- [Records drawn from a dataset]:
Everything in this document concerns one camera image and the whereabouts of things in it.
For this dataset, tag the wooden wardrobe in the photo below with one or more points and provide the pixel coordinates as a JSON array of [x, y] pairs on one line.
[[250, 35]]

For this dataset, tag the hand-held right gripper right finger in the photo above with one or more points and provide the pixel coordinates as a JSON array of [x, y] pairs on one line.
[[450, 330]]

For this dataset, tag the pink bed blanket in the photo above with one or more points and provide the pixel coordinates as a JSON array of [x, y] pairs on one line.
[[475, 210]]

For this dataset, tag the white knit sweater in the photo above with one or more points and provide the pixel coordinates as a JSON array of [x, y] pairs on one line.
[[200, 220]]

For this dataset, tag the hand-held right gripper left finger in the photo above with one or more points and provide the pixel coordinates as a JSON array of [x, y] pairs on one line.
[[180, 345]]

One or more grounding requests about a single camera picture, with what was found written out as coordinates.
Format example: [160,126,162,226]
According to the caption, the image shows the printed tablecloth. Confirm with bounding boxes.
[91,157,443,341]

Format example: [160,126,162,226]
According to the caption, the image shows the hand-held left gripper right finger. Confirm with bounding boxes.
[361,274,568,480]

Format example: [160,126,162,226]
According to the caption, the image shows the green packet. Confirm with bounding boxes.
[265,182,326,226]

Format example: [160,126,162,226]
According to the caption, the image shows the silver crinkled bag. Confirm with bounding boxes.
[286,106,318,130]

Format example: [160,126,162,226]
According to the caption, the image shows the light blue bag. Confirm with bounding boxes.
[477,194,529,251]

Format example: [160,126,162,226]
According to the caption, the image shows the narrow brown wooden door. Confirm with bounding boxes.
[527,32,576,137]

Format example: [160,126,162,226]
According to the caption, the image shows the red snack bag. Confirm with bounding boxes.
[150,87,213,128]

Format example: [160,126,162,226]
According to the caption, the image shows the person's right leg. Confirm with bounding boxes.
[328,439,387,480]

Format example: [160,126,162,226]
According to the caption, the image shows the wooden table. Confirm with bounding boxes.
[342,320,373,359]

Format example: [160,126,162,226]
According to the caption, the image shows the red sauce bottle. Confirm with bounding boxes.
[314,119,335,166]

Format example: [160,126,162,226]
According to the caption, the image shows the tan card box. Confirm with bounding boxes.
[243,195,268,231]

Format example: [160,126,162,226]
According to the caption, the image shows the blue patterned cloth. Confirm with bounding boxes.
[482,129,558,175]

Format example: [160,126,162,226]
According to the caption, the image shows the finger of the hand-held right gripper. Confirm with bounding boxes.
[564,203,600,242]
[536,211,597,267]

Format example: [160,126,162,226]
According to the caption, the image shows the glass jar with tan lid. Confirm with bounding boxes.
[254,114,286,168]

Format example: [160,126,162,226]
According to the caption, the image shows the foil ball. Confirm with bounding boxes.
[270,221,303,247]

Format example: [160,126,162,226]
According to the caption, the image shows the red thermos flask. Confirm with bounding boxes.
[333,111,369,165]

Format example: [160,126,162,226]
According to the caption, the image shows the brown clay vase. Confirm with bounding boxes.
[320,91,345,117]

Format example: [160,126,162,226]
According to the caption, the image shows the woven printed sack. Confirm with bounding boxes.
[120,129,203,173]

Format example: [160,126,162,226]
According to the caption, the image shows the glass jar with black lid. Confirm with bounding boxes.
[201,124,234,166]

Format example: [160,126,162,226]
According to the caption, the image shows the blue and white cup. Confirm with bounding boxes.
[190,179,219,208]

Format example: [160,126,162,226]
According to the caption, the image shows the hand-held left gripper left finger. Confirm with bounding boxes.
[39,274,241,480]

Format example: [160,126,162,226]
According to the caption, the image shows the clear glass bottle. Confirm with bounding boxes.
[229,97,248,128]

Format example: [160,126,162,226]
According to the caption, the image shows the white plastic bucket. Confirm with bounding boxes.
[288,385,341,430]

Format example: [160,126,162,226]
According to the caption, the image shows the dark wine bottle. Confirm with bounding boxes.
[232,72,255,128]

- [TASK PROMPT]: Print all the records precisely.

- [RESPONSE AREA]:
Everything in this document concerns one camera image and the whereabouts of things in it.
For this dataset, tag the wooden wardrobe in the photo below with one or more points and provide the pixel coordinates as a JSON array of [x, y] pairs on one line.
[[250, 35]]

For this dataset, tag the hand-held right gripper right finger in the photo above with one or more points and provide the pixel coordinates as a JSON array of [x, y] pairs on one line.
[[450, 330]]

For this dataset, tag the pink bed blanket in the photo above with one or more points and provide the pixel coordinates as a JSON array of [x, y] pairs on one line.
[[475, 210]]

For this dataset, tag the white knit sweater in the photo above with one or more points and provide the pixel coordinates as a JSON array of [x, y] pairs on one line.
[[200, 220]]

For this dataset, tag the hand-held right gripper left finger in the photo above with one or more points and provide the pixel coordinates as a JSON array of [x, y] pairs on one line.
[[180, 345]]

One or more grounding requests about a single camera picture, with what was found written out as coordinates.
Format example: [160,126,162,226]
According to the caption, the image shows the printed tablecloth. Confirm with bounding boxes.
[91,157,443,341]

Format example: [160,126,162,226]
According to the caption, the image shows the hand-held left gripper right finger. Confirm with bounding boxes.
[361,274,568,480]

Format example: [160,126,162,226]
According to the caption, the image shows the green packet. Confirm with bounding boxes.
[265,182,326,226]

Format example: [160,126,162,226]
According to the caption, the image shows the silver crinkled bag. Confirm with bounding boxes.
[286,106,318,130]

Format example: [160,126,162,226]
According to the caption, the image shows the light blue bag. Confirm with bounding boxes.
[477,194,529,251]

Format example: [160,126,162,226]
According to the caption, the image shows the narrow brown wooden door. Confirm with bounding boxes.
[527,32,576,137]

Format example: [160,126,162,226]
According to the caption, the image shows the red snack bag. Confirm with bounding boxes.
[150,87,213,128]

Format example: [160,126,162,226]
According to the caption, the image shows the person's right leg. Confirm with bounding boxes.
[328,439,387,480]

Format example: [160,126,162,226]
According to the caption, the image shows the wooden table. Confirm with bounding boxes.
[342,320,373,359]

Format example: [160,126,162,226]
According to the caption, the image shows the red sauce bottle. Confirm with bounding boxes.
[314,119,335,166]

Format example: [160,126,162,226]
According to the caption, the image shows the tan card box. Confirm with bounding boxes.
[243,195,268,231]

Format example: [160,126,162,226]
According to the caption, the image shows the blue patterned cloth. Confirm with bounding boxes.
[482,129,558,175]

Format example: [160,126,162,226]
According to the caption, the image shows the finger of the hand-held right gripper. Confirm with bounding boxes.
[564,203,600,242]
[536,211,597,267]

Format example: [160,126,162,226]
According to the caption, the image shows the glass jar with tan lid. Confirm with bounding boxes.
[254,114,286,168]

Format example: [160,126,162,226]
According to the caption, the image shows the foil ball. Confirm with bounding boxes.
[270,221,303,247]

Format example: [160,126,162,226]
According to the caption, the image shows the red thermos flask. Confirm with bounding boxes.
[333,111,369,165]

Format example: [160,126,162,226]
According to the caption, the image shows the brown clay vase. Confirm with bounding boxes.
[320,91,345,117]

Format example: [160,126,162,226]
According to the caption, the image shows the woven printed sack. Confirm with bounding boxes.
[120,129,203,173]

Format example: [160,126,162,226]
According to the caption, the image shows the glass jar with black lid. Confirm with bounding boxes.
[201,124,234,166]

Format example: [160,126,162,226]
According to the caption, the image shows the blue and white cup. Confirm with bounding boxes.
[190,179,219,208]

Format example: [160,126,162,226]
According to the caption, the image shows the hand-held left gripper left finger. Confirm with bounding boxes.
[39,274,241,480]

Format example: [160,126,162,226]
According to the caption, the image shows the clear glass bottle. Confirm with bounding boxes.
[229,97,248,128]

Format example: [160,126,162,226]
According to the caption, the image shows the white plastic bucket. Confirm with bounding boxes.
[288,385,341,430]

Format example: [160,126,162,226]
According to the caption, the image shows the dark wine bottle. Confirm with bounding boxes.
[232,72,255,128]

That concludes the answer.